Tercih meselesini temel alan argümanlar ve önermeler yanlış, çünkü bunlar,
kadınların tam özgürlük düzeyine ulaştıklarını varsayıyorlar, oysa böyle bir
kadın yok, bu düzeye ulaşmış bir kadın yok. Evet biz kadınlar, tercihlerde
bulunuyor, seçim yapıyoruz, ama bu tercihler, bizim içinde yaşadığımız eşitsiz
koşullarca biçimlendiriliyor ve kısıtlanıyorlar. Tercihler, ancak patriarkanın
sona erdiği bir dünyada, zerre eleştirilmeden yüceltilebilirler.
2.
“Daha fazla tercihte bulunmak, doğalında daha fazla özgürlük demektir” tespiti
tümüyle yanlıştır. Bu tür sözler sarf edenler, esasen neoliberalizmi feminizm
ambalajında satan kişilerdir. Evet çocukları olan kadınlar çalışabiliyor da
evde kalabiliyorlar da ama bu, alabildiğine anlamsız bir tercih, zira çocuk
yetiştirme meselesi, hâlen daha bir “kadın işi” olarak kurgulanıyor, devlet,
çocuk bakımı konusunda yeterince destek sunmuyor, ayrıca çocuksuz kadınlar
bencil kişiler olarak görülüp yeriliyorlar.
3.
Kadınların tercihlerine odaklanan, tercihleri varoluş meselesi hâline getiren
ve amaç olarak gören feminizm, yoldan saparak mağduru suçlayan bir eğilim içine
giriyor, dahası, kadınları yüzleştikleri gerçek sorunlardan uzaklaştırıyor.
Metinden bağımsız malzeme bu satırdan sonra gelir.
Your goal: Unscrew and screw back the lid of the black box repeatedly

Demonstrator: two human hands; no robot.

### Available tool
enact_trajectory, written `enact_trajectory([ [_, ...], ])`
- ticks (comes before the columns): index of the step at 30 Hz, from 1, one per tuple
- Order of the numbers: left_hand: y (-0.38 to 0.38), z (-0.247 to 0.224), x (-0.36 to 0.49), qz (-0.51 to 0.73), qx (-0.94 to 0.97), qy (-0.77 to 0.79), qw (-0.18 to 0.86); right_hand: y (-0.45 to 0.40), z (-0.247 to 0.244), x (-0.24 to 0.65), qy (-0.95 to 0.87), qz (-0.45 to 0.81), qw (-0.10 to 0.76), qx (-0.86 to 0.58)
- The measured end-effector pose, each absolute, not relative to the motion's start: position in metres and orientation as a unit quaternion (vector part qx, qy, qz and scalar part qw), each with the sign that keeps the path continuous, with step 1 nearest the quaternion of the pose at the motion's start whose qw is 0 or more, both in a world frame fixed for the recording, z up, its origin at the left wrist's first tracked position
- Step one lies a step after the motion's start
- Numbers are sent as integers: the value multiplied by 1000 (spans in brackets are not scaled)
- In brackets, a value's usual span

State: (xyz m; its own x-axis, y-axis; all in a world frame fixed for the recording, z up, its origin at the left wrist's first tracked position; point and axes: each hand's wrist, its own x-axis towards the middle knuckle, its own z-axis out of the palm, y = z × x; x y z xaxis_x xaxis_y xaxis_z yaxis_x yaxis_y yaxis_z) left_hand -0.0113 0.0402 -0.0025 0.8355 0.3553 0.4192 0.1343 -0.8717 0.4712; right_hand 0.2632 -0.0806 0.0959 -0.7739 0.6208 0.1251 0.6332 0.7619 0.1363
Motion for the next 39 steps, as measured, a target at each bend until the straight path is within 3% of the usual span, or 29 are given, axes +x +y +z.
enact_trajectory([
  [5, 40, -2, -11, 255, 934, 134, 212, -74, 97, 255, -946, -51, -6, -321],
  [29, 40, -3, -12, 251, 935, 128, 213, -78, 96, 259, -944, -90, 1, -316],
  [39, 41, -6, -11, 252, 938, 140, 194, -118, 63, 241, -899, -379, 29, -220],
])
Eğer gidişattan memnun iseniz, o vakit kadın düşmanlığını ve cinsiyetçiliği,
ücret farklarını, kökleşmiş cinsiyet rollerini, kadınların mecliste ve başka
kurullarda temsil edilmemesini, kadına yönelik şiddetin bir salgın gibi her
yana yayılmasını da eleştirmezsiniz. Sadece kendinizi eleştirir, sadece
kendinizi suçlarsınız. Çünkü siz, yanlış bir tercihte bulunmuşsunuzdur.
Bahsini
ettiğim kitapta sosyolog Natalie Jovanovski’nin de ifade ettiği biçimiyle bu
tür bir liberal feminizm, son dönemde iyice görünür hâle geldi. Bireyin
tercihlerini her şeyin üzerine koyan bu yaklaşım, statükoya karşı çıkma gereği
de duymuyor.
Ayrıca
toplumsal değişim talebinde de bulunmuyor, pratikte kolektif eylem çağrılarını
geçersiz kılıyor. Temelde söz konusu yaklaşım, sizden hiçbir şey istemiyor,
karşılığında da size hiçbir şey katmıyor.
Direniş,
yerini başka faaliyetlere bırakıyor ve bu faaliyetlerde bir vakitler kadını
esir eden, başkalarına tabi kılan hususlar, özgürleştirici kişisel tercihler
olarak takdim ediliyorlar. Örneğin cinsel taciz, kadınların keyfini
çıkartabilecekleri zararsız bir şaka olarak ambalajlanıyor. Evlilik, kişilerin
birbirlerini pohpohladığı, feminizm yanlısı bir oyun olarak makyajlanıyor.
Vajinanın
iç dudaklarına dönük labioplasti ameliyatları, kadına faydalı, estetik
açısından önemli bir müdahale olarak gösteriliyor. Porno, cinsel özgürleşme
olarak övülüyor. Nesneleşme, güç ve yetki kazanmanın yeni yolu olarak
sunuluyor.
Eşitliğin
hüküm sürdüğü bir gelecek yerine kadınlara içe dönmek ve hangi kadının “kötü
feminist” olduğuyla ilgili boş tartışmalar yürütmek kalıyor. Gazeteci Sarah
Ditum’un da ifade ettiği gibi, kadınlara sadece “feminist olabilir misin?”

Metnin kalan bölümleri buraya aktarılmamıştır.